Your answer must hold only the lines below from the line containing "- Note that" through the line containing "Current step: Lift", each reproduced exactly.
-- Dataset records follows --
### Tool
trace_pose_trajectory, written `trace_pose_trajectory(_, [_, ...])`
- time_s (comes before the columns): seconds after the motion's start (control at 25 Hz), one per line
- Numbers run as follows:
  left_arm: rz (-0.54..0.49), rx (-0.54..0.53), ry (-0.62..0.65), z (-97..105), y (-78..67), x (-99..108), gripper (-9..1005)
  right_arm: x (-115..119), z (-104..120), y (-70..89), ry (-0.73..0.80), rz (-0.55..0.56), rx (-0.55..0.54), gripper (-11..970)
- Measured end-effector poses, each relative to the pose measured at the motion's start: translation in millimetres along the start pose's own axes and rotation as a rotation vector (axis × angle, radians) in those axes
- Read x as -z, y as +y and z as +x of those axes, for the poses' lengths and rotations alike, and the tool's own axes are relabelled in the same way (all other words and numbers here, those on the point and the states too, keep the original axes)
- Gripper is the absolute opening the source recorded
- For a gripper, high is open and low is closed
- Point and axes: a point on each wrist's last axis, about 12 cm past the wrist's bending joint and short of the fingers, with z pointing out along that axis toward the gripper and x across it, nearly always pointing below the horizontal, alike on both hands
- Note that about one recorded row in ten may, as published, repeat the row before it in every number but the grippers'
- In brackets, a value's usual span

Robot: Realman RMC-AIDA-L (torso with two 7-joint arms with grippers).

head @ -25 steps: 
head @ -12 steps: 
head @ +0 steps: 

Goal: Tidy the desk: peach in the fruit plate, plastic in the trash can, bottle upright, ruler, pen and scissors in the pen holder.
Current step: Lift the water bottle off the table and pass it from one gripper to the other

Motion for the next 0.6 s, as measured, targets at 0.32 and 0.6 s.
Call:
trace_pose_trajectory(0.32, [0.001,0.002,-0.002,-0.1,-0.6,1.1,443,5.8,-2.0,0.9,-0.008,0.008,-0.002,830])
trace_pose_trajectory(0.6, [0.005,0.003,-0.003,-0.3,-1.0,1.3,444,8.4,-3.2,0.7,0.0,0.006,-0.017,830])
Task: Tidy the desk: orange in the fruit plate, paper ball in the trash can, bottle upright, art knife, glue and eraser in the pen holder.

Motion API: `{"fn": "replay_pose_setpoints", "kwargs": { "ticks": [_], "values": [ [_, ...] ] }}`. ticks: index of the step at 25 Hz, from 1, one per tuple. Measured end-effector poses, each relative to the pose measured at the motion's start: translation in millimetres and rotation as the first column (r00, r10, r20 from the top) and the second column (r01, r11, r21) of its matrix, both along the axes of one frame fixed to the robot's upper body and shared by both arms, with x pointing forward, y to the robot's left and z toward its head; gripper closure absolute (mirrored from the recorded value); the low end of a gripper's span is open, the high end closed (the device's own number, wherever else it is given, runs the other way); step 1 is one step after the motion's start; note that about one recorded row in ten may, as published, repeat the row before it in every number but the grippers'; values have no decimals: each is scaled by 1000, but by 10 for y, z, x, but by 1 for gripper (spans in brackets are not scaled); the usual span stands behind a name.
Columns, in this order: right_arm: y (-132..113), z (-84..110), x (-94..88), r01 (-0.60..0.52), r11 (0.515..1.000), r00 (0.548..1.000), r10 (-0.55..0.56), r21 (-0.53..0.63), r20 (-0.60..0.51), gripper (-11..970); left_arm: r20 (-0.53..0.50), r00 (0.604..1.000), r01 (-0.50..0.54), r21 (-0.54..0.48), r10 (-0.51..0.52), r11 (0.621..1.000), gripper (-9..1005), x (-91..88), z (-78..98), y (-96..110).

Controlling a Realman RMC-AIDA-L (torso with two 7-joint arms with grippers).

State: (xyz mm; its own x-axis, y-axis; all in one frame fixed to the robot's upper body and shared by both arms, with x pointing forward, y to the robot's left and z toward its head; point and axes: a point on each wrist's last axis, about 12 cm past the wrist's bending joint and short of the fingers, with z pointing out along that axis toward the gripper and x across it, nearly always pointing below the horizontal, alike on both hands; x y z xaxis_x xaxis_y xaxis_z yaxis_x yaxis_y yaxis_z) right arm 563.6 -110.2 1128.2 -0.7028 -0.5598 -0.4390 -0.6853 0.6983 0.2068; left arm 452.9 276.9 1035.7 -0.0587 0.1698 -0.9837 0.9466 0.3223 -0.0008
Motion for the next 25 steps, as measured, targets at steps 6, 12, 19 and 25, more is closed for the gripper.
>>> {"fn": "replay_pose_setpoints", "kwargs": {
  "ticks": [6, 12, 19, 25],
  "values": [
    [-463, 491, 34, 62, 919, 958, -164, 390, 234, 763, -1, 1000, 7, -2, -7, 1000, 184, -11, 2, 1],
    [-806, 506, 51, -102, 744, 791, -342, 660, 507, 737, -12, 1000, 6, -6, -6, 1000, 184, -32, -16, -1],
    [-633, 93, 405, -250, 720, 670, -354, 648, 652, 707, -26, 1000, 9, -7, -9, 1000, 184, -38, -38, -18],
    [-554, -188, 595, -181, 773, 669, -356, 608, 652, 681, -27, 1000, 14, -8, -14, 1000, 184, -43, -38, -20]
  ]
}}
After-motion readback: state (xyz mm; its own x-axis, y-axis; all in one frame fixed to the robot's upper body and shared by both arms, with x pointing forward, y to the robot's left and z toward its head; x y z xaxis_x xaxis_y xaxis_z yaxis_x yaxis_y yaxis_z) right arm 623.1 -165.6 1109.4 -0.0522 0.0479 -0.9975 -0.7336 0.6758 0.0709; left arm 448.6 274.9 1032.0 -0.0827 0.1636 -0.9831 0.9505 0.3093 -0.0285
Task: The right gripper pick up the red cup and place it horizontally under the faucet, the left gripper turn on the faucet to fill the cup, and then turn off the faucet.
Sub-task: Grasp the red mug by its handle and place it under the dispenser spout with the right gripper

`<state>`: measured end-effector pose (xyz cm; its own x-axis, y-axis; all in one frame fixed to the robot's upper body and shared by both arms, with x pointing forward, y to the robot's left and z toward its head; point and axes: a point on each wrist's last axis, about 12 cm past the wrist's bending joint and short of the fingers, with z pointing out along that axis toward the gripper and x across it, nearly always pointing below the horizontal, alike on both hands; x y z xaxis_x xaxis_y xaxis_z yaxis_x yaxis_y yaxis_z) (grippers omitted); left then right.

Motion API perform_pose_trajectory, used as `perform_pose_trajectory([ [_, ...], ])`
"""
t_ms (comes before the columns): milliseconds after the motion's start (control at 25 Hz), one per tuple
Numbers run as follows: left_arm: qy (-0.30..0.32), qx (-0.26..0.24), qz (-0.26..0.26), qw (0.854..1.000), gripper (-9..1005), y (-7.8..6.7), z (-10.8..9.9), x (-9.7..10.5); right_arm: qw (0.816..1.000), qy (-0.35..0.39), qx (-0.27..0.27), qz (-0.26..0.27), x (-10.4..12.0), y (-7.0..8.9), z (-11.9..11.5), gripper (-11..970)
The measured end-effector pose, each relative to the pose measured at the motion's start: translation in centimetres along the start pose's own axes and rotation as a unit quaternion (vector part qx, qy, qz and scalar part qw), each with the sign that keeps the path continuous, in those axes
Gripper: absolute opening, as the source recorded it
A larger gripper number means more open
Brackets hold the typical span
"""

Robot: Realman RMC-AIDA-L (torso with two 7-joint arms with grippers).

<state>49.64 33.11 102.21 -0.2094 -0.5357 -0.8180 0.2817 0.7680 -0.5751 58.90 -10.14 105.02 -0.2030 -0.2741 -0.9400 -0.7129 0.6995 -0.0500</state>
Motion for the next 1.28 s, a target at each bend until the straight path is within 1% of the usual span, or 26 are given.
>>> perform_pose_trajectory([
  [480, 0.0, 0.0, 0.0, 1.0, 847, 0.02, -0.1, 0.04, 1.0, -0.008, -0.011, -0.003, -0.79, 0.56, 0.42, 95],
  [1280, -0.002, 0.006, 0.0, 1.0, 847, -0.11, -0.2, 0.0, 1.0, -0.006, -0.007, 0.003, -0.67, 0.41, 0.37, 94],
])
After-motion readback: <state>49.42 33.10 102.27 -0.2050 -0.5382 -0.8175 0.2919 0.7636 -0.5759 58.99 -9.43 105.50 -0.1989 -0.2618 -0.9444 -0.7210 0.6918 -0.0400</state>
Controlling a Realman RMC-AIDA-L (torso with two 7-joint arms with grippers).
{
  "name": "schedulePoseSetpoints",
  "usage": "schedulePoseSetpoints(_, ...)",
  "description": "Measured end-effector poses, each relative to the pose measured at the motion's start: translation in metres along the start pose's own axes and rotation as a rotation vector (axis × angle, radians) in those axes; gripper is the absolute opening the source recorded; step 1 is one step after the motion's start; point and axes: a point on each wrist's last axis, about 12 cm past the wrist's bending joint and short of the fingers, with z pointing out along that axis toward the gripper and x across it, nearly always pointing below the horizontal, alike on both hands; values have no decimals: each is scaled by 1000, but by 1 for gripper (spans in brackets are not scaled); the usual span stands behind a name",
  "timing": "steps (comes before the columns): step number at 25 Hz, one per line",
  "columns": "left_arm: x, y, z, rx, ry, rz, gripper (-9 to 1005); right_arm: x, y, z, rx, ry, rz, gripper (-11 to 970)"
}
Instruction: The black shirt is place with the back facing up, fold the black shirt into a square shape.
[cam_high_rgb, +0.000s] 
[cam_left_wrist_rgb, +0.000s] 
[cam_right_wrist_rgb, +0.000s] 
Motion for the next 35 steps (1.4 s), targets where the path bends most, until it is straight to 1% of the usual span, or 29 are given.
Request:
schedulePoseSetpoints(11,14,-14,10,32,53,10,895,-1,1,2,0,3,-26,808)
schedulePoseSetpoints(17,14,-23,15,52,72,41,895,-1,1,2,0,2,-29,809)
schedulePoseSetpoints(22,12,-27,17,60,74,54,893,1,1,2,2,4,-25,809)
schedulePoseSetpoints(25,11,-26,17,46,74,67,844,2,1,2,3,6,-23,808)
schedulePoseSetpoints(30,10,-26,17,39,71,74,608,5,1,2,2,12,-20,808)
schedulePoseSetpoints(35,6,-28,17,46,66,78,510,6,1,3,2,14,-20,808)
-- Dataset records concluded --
▸ **Reply to the task**
- Note that about one recorded row in ten may, as published, repeat the row before it in every number but the grippers'
- In brackets, a value's usual span

Robot: Realman RMC-AIDA-L (torso with two 7-joint arms with grippers).

head @ -25 steps: 
head @ -12 steps: 
head @ +0 steps: 

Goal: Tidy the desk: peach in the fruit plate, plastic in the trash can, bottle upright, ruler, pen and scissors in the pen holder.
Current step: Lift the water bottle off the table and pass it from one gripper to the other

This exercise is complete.